—Non, répondit M. Robert, nous n'avons vu personne.

—Ah! fit le gendarme en jetant de côté un coup d'oeil expressif sur nos amis, qui, la fourchette en l'air et la bouche béante, écoutaient avec une sorte de stupeur.

—Les pertes sont-elles considérables? demanda M. Robert.

—A l'heure qu'il est, plus de vingt ménages sont dans la rue.... Il y aura de la misère.... Voyez-vous, c'est affreux ces choses-là; on ne s'y habitue jamais.
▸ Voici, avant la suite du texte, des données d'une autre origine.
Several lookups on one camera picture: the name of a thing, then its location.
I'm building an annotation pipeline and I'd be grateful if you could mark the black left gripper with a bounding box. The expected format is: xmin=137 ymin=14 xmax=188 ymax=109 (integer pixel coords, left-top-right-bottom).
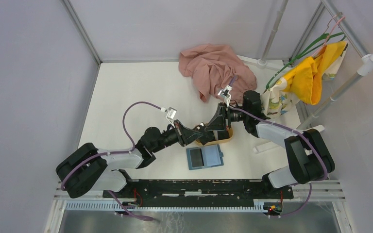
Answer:
xmin=152 ymin=119 xmax=203 ymax=153

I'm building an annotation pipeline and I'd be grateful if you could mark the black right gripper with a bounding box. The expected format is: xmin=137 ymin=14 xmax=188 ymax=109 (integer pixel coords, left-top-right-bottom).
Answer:
xmin=204 ymin=102 xmax=249 ymax=132

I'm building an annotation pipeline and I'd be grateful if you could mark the dark grey credit card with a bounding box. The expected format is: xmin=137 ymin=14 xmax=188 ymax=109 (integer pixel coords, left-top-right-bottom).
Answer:
xmin=194 ymin=123 xmax=215 ymax=145

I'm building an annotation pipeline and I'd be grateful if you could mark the blue card holder wallet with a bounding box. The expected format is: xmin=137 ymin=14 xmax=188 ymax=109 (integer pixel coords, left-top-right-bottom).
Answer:
xmin=186 ymin=145 xmax=224 ymax=170

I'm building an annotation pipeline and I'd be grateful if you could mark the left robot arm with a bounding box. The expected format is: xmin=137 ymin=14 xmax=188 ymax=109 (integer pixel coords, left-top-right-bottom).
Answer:
xmin=55 ymin=120 xmax=205 ymax=199

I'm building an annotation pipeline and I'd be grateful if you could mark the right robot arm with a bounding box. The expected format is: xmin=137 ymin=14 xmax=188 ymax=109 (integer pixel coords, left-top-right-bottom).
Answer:
xmin=205 ymin=89 xmax=335 ymax=198

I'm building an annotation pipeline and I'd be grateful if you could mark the pink crumpled cloth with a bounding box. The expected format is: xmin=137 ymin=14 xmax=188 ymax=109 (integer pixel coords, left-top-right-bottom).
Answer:
xmin=178 ymin=44 xmax=257 ymax=103

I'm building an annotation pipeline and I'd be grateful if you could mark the dinosaur print cloth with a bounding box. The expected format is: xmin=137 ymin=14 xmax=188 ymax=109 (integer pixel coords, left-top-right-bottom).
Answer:
xmin=261 ymin=45 xmax=348 ymax=118

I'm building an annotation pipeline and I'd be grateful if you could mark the yellow garment on hanger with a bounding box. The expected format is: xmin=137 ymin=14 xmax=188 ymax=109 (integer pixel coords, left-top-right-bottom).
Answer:
xmin=282 ymin=41 xmax=348 ymax=105

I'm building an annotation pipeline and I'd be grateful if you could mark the green clothes hanger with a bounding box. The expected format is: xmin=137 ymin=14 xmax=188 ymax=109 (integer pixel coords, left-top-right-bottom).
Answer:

Les granges, les maisons qui s'écroulent; les bestiaux qu'on veut sauver et qui, effrayés par le feu, refusent de sortir des étables où la fumée les étouffe; les vieillards qui ont peur de périr, les hommes qui pleurent, les femmes qui deviennent folles, les petits enfants qu'on oublie dans les chambres que dévore l'incendie!... Puis les cris de la foule, le tambour, le tocsin, le désordre!... les flammes qui se font des trouées et se jettent sur les malheureux qui veulent les éteindre!... Oui, allez, monsieur Robert, c'est épouvantable!...

—Moi, dit la servante avec une naïveté féroce, ce qui me touche le plus dans tout cela c'est les bêtes.... Quand je pense que nos vaches et nos moutons pourraient brûler comme ça, tout vivants.... ça me donne froid dans le dos.
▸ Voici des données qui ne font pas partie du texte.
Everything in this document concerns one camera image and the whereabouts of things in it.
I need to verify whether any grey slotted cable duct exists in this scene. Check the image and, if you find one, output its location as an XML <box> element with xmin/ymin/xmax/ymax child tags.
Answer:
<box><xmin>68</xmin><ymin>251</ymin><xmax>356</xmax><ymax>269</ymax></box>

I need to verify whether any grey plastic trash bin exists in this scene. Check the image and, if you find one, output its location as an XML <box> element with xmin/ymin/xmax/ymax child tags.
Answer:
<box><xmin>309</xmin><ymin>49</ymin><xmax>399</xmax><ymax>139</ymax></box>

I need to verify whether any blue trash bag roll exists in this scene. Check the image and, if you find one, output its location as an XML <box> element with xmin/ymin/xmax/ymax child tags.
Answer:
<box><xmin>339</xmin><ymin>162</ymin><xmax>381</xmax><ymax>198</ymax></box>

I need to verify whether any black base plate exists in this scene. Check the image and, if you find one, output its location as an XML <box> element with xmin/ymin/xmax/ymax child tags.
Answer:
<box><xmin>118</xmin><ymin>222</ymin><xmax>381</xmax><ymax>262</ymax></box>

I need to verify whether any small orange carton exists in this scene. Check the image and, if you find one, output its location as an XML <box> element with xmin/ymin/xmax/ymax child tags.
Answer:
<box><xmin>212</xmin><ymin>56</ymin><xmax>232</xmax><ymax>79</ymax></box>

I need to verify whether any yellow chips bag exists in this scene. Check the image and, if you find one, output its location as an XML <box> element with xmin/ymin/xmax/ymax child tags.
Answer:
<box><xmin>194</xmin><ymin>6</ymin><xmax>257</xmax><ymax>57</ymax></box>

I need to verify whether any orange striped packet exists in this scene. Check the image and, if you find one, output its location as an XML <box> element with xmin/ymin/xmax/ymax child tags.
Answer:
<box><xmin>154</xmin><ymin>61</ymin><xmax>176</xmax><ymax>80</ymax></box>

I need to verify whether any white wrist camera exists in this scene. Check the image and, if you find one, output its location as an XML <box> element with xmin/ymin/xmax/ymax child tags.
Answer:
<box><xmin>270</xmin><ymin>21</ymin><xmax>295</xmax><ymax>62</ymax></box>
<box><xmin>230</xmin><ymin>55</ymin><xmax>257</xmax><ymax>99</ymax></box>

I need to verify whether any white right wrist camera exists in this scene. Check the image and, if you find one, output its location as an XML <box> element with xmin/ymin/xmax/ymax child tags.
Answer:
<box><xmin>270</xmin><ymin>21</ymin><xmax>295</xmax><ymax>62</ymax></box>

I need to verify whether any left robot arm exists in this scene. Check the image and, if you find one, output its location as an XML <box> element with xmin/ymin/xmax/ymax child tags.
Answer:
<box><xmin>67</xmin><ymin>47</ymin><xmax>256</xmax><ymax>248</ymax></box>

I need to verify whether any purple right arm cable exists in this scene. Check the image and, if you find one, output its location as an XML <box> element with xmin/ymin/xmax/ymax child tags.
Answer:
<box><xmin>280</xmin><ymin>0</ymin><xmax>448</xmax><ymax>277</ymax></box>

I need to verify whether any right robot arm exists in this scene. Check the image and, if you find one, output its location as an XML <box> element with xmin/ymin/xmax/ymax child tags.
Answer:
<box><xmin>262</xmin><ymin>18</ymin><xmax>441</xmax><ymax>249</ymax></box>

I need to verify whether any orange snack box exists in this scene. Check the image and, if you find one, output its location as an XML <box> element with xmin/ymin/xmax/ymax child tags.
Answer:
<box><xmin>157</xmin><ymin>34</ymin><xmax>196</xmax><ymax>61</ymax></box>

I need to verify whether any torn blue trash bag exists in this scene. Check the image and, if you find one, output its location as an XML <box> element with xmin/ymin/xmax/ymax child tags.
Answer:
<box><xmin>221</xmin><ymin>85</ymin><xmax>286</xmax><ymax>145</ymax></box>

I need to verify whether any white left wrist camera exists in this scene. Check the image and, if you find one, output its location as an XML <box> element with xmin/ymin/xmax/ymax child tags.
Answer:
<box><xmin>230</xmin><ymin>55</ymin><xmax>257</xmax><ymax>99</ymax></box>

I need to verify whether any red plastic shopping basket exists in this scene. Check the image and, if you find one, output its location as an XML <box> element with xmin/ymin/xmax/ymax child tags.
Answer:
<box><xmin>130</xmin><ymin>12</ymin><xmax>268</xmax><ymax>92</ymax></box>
—Et les hommes, n'est-ce pas encore cent fois plus malheureux?

—C'est malheureux, je ne dis pas le contraire; mais de pauvres et innocentes bêtes qui ne savent ni parler, ni demander du secours, c'est pis encore.

—Taisez-vous, Victoire, dit M. Robert, les propos que vous tenez là sont insensés.... Avez-vous des soupçons sur quelqu'un, messieurs les gendarmes?

—On accuse des saltimbanques qui ont quitté Villeneuve cette nuit, sans payer leur dettes, pendant que tout le monde courait au feu.

—Il est facile de retrouver leurs traces!